When trying to create/change a IPSEC policy you get a error message that reads:"The following error occurred when saving IP Security data: Access is denied. (80070005)."
Unfortunately, IP Security Policies are very similar to WMI Filters in that they are totally separate entities to GPOs themselves. The GPO itself can have an IPSec policy assigned to it, in the same way that you can link a WMI Filter to a GPO. Unfortunately, the method of editing IP Security Policies has been put directly into the GPO Editor itself. Since the editor runs under the context of the client user, you would have to have write access to the IP Security Policies container in order to edit them.
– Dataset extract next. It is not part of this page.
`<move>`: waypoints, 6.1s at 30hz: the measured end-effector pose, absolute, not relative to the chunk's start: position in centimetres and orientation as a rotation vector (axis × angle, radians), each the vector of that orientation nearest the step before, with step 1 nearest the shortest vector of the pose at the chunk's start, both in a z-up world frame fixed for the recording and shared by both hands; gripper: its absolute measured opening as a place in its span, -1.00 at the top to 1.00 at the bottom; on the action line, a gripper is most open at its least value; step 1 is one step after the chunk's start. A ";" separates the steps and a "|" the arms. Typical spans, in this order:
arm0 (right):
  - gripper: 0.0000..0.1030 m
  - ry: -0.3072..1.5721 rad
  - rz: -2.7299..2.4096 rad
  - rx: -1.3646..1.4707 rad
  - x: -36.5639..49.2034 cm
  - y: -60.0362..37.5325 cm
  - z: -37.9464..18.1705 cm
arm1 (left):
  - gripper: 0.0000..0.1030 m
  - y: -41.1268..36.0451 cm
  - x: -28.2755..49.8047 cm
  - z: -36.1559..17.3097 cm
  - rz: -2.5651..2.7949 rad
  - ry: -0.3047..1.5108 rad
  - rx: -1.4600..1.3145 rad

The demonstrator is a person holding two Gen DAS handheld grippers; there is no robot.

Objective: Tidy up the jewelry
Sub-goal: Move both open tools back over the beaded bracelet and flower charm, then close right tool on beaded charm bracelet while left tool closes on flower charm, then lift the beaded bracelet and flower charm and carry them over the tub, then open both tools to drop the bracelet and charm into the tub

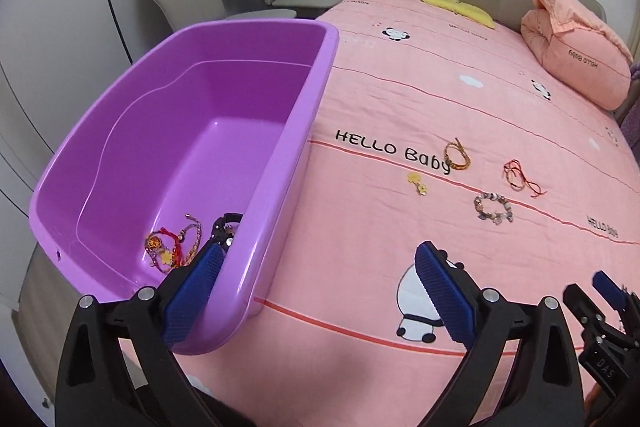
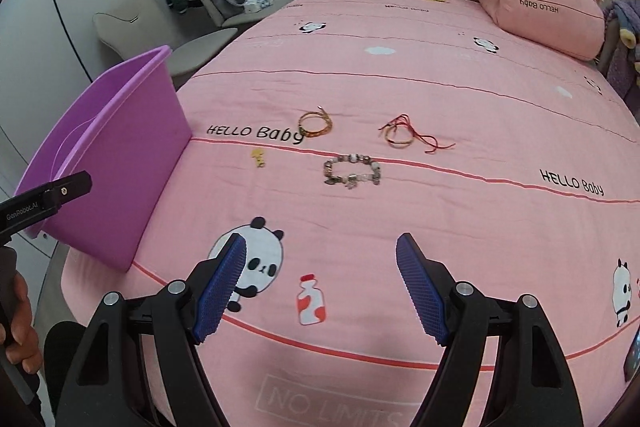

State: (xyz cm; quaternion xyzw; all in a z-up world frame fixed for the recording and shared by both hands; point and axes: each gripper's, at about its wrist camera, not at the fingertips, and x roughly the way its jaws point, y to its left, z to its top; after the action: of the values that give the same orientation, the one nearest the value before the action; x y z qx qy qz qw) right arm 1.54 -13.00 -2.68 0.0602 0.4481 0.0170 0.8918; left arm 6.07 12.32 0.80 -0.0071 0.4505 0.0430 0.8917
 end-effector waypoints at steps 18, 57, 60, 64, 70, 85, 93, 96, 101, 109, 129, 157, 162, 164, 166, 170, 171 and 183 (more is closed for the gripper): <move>-0.44 0.950 0.007 0.176 4.1 -16.7 -5.3 | -0.84 7.8 8.3 2.9 0.086 0.855 0.018; -0.43 1.037 -0.026 0.181 18.2 -19.6 -16.0 | -0.84 2.1 21.6 -13.8 -0.002 1.048 0.055; -0.43 1.033 -0.033 0.164 18.7 -19.5 -16.2 | -0.84 2.2 22.0 -14.3 -0.002 1.046 0.045; -0.43 1.037 -0.040 0.124 19.3 -19.2 -16.7 | -0.84 2.4 22.6 -15.0 -0.010 1.051 0.021; -0.43 1.039 -0.049 0.068 19.8 -18.6 -17.4 | -0.84 2.6 23.3 -16.3 -0.021 1.067 -0.015; -0.18 1.036 -0.032 -0.001 20.1 -17.1 -17.6 | 0.05 1.2 23.3 -16.1 -0.081 1.073 -0.018; 0.76 1.028 0.000 -0.021 19.8 -15.9 -17.2 | 0.75 -0.1 22.8 -15.8 -0.133 1.104 -0.051; 0.77 1.029 0.018 0.034 19.3 -16.7 -16.8 | 0.75 0.8 22.2 -15.5 -0.163 1.121 -0.115; 0.81 1.016 0.030 0.081 17.2 -16.9 -15.8 | 0.75 1.3 20.4 -15.0 -0.184 1.137 -0.137; 0.81 0.996 0.027 0.133 12.4 -17.0 -13.6 | 0.75 2.0 16.0 -13.0 -0.200 1.135 -0.120; 0.81 0.852 0.060 0.130 4.6 -13.9 -3.0 | 0.75 4.8 7.6 -2.9 -0.250 0.993 -0.096; 0.81 0.692 0.462 0.100 7.1 6.9 10.3 | 0.75 24.6 5.8 8.8 -0.009 0.798 -0.119; 0.81 0.716 0.541 0.069 8.1 11.1 10.2 | 0.74 27.8 6.4 7.5 0.037 0.825 -0.140; 0.81 0.738 0.563 0.045 8.6 12.7 9.7 | 0.74 28.7 6.7 6.7 0.051 0.841 -0.146; 0.81 0.764 0.574 0.030 9.1 14.1 9.0 | 0.74 29.6 7.2 5.8 0.064 0.866 -0.157; 0.81 0.830 0.588 0.005 10.3 16.3 7.3 | 0.74 30.7 7.8 4.2 0.082 0.911 -0.167; 0.81 0.843 0.588 -0.002 10.5 16.7 6.9 | 0.74 30.9 8.0 3.7 0.089 0.924 -0.166; 0.81 1.001 0.552 -0.052 12.6 19.6 2.8 | 0.73 32.5 9.6 0.5 0.143 1.020 -0.180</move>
State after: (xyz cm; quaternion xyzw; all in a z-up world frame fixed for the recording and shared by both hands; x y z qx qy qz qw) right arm 12.58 19.55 2.85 -0.0244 0.4737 0.2612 0.8407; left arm 9.63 32.53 0.53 -0.0858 0.4872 0.0682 0.8664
In order to edit/create IP Security Policies, the client user will need to be granted explicit access to the IP Security Policies container in AD
By default, in Windows Server 2003, Active Directory restricts Read permissions on the IP Security Policies container to a greater degree than in Windows 2000. If you are deploying a new installation of Windows Server 2003 Active Directory, be aware that IPSec policies cannot be read by computers in child domains, even though the GPO can be read by computers in the child domain. The domain administrator must explicitly allow permissions for computers in child domains to read the IPSec policy from the parent domain.
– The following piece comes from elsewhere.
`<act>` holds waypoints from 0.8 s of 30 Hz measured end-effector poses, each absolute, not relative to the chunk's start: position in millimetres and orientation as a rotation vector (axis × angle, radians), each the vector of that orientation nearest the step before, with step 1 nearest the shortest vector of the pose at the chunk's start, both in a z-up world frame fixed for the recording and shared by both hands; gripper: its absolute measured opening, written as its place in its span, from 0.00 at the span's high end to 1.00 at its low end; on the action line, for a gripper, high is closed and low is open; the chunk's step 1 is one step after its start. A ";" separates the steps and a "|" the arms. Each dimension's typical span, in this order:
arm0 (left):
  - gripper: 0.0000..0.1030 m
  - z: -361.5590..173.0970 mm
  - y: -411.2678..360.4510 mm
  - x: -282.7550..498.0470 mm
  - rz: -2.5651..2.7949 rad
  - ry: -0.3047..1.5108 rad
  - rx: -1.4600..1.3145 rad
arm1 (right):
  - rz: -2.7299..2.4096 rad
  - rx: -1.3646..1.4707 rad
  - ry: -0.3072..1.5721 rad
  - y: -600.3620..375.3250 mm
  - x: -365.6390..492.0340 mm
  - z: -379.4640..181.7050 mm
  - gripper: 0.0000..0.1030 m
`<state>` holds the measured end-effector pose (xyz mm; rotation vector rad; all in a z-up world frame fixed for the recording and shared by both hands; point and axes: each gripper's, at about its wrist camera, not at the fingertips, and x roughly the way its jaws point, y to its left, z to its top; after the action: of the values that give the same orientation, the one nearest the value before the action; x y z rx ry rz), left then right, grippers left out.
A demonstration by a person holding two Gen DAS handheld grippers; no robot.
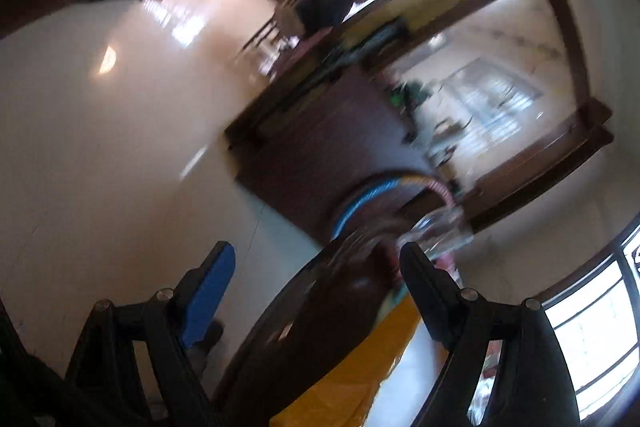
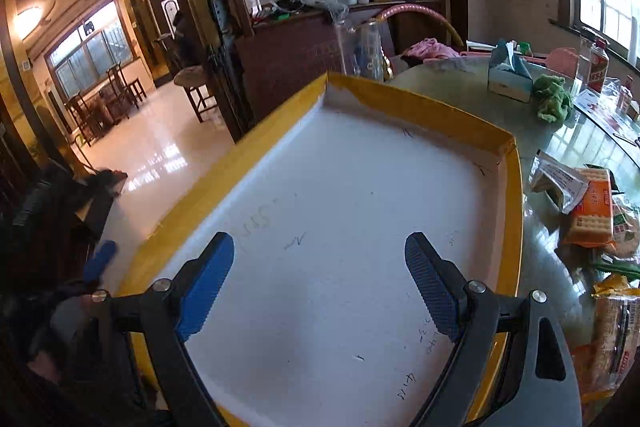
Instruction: Organize snacks
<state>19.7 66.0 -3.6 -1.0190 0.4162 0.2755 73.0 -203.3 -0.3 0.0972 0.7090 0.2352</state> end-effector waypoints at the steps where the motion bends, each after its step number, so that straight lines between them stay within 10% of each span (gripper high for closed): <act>1: 0.18 -6.9 65.6 24.7 0.282 0.423 -1.021 | 0.241 0.112 0.701 -206.9 68.3 -2.9 0.14; 24: 0.18 66.2 -144.8 -78.7 -0.170 0.601 -0.160 | 0.287 0.308 0.645 -355.9 -124.0 80.3 0.14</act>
<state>-78.7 -144.8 66.2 -0.1604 0.6014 -0.1695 -124.0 -355.9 80.3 0.3076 0.6449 0.2869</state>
For clean Windows Server 2003 installations of Active Directory, the Group Policy Creator Owners administrative group does not have permission by default to create or modify IPSec policies. By default, only members of the Domain Admins group have this permission, and the Group Policy Creator Owners group has read-only permission. Upgrades of Windows 2000 Active Directory domains to Windows Server 2003 domains do not change permissions on existing IPSec policy objects.
Domain-based IPSec policy objects are stored in the IP Security Policies container in Active Directory, which is separate from the GPOs to which IPSec policies are applied. The domain administrator must grant permissions to the IP Security Policies container for other delegated administrators to administer IPSec policies. Standard delegation tools cannot be used to delegate permissions to administer IPSec policies. Instead, domain administrators must use Active Directory Service Interfaces (ADSI) Edit tool for this purpose.
ADSIEdit is a Microsoft Management Console (MMC) snap-in that domain administrators can use to edit objects in the Active Directory database. When domain administrators delegate permissions to others to administer IPSec policies, the delegated administrators must have Full Control permissions to all IPSec policy objects in the IP Security Policies container.